The cabinet is scheduled to meet today to discuss a law relating to mandatory quarantine measures as pressure on the government to curb foreign travel to the country grows.
Minister Stephen Donnelly is expected to pass laws aimed at tackling international travel to the country and reducing virus transmission – especially new versions.
It is considered that the mandatory quarantine in the hotel for up to 14 days will be applied to everyone who comes from countries that are considered to be at risk.
It comes because a decision will soon be made on the Irish locking rules with level five restrictions in force until March 5.

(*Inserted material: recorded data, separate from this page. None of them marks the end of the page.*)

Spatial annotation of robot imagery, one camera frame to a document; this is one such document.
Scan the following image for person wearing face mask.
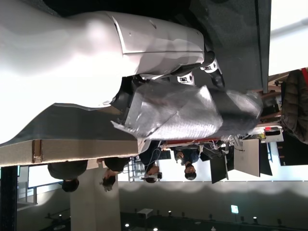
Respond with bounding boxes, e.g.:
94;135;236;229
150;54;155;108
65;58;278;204
174;149;201;181

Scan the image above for white square column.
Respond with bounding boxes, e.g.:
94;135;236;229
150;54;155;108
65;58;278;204
69;168;121;231

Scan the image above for person in black shirt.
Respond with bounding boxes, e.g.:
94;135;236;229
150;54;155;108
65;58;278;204
47;160;89;193

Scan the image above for black computer monitor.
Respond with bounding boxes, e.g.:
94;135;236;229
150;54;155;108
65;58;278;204
210;155;230;185

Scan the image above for person with dark tied hair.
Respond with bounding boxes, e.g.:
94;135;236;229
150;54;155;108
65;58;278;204
97;157;128;193

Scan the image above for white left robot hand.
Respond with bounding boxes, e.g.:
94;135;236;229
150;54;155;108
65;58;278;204
0;0;263;142

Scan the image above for grey table with wooden edge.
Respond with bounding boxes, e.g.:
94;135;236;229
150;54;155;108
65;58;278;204
0;103;139;167

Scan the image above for white device with red part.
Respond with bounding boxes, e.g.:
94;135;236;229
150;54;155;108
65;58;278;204
258;127;284;143

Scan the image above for black puffer jacket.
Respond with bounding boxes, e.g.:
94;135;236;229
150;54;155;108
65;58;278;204
281;69;308;142

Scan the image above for white board panel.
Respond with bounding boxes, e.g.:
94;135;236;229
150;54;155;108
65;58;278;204
233;139;261;178

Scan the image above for black pillar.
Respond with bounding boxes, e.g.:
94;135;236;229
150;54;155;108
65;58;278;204
0;166;19;231

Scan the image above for dark grey partition panel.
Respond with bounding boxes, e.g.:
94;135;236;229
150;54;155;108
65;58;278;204
255;0;272;94

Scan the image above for person wearing white headset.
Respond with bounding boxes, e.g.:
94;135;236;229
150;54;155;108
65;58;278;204
139;141;162;185

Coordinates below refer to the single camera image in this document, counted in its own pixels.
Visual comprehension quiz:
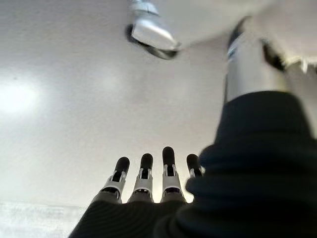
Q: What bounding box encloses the black silver robot right hand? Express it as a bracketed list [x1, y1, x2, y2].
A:
[69, 16, 317, 238]

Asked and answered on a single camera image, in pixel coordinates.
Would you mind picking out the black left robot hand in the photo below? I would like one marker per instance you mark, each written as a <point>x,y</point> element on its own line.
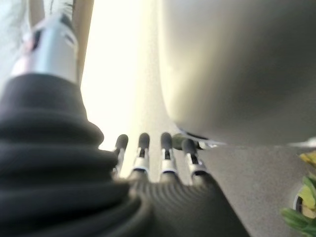
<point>74,197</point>

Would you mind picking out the white pillow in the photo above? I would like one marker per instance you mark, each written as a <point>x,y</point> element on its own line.
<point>10,29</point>

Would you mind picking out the white plant pot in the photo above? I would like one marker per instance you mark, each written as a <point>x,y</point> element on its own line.
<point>295,201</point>

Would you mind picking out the wooden bed frame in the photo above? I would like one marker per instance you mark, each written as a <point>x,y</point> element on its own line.
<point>82,24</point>

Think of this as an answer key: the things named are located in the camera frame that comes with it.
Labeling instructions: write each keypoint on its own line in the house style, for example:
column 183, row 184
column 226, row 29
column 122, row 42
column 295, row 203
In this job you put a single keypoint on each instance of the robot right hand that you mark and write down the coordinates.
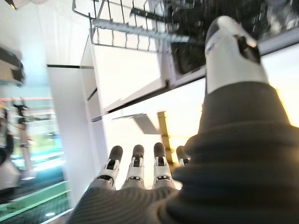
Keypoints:
column 210, row 175

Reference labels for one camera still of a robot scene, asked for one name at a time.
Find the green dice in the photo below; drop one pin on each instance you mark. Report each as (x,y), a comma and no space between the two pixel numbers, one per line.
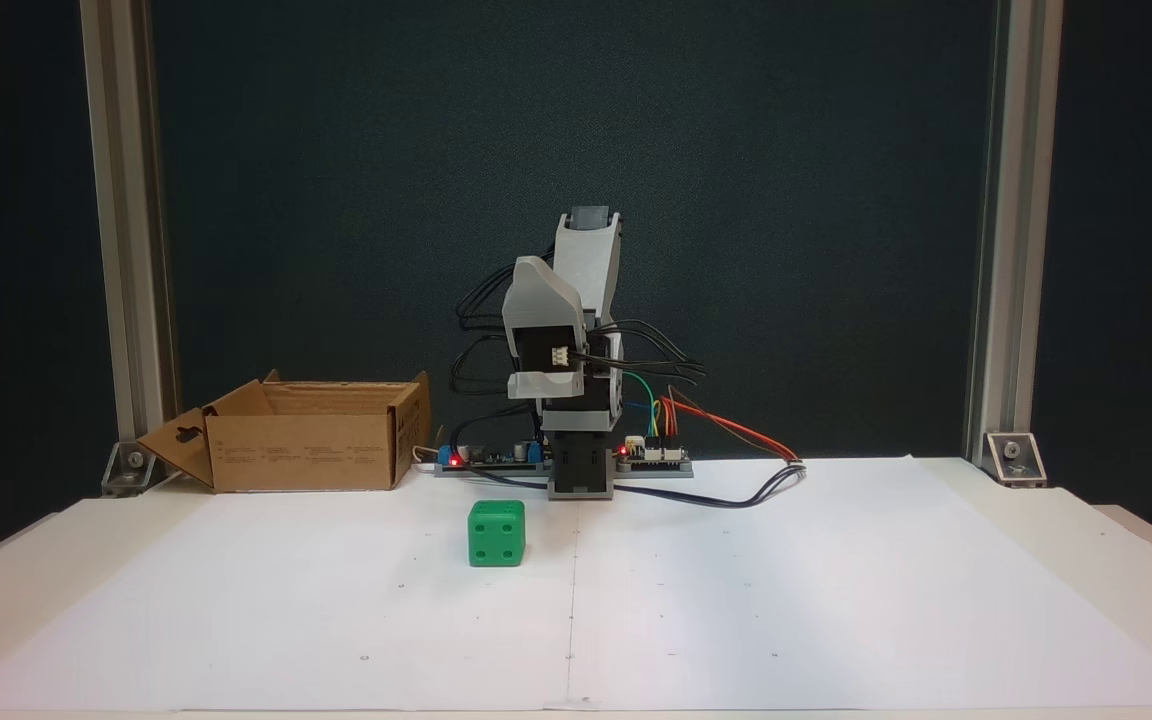
(496,533)

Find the aluminium frame post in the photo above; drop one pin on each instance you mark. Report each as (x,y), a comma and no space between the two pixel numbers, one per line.
(1016,220)
(126,220)

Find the blue circuit board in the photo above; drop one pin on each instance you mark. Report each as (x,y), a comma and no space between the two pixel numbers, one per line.
(496,457)

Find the metal corner bracket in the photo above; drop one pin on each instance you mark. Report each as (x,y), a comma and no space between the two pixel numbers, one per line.
(1014,458)
(128,468)

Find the brown cardboard box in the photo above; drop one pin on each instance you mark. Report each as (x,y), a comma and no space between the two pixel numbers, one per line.
(306,445)

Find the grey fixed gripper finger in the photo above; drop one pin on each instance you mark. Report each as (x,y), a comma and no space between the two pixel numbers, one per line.
(539,295)

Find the white connector circuit board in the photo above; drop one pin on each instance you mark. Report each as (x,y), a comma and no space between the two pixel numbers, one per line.
(654,457)

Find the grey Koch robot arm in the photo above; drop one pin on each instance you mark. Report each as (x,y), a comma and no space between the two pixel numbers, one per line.
(591,260)

Ireland has seen some encouraging signs in recent days that the infection is declining, and yesterday, for the first time since December, 0 deaths were recorded.
However, all indications are that as of March 5, there will be no major changes to the locking restrictions that are likely to last until Easter.
Dr. Ronan Glynn
Speaking during a Covid-19 press briefing on Monday, Deputy Chief Physician Dr. Ronan Glynn said it was too early to plan for people to see each other on Easter.
He said the focus is still on getting the kids back to school.
He also expressed concern after 100 cases were discovered at Galway University and a number of other people are awaiting test results.
Dr. Glynn said, “We just can’t have that at the population level right now to keep fighting the disease.”
Speaking over the weekend, Health Minister Stephen Donnelly said it was still “too early” to give an accurate answer when locking measures could be lifted.
“Given the uncertainty about vaccines and their variants, it is difficult to give an accurate answer.
“Progress has been made and we have the biggest drop in Europe. However, close contacts are growing again, positivity rates remain high, and the percentage of new cases in Dublin is rising again.
“Given all that, it is too early to give the correct answer.
“Close contacts are increasing again, not much, but they are increasing again. Positivity rates remain high, especially among close contacts. The percentage of new cases coming from Dublin is growing.
“We think there is a greater opportunity in terms of jobs to help people add extra protection. It is too early, considering all that, to be able to give accurate forecasts. “
Taoiseach Micheal Martin warned that Ireland would have to see the “critical mass” of the population before any major opening could open.
Mr Martin warned that pubs and restaurants could remain closed for several more months for fear of reviving the virus after an alarming jump after Christmas.
The Taoiseach also confirmed that restrictions similar to level 5 will remain in force after March 5, as the government strives for a slow and conservative approach to reopening the country.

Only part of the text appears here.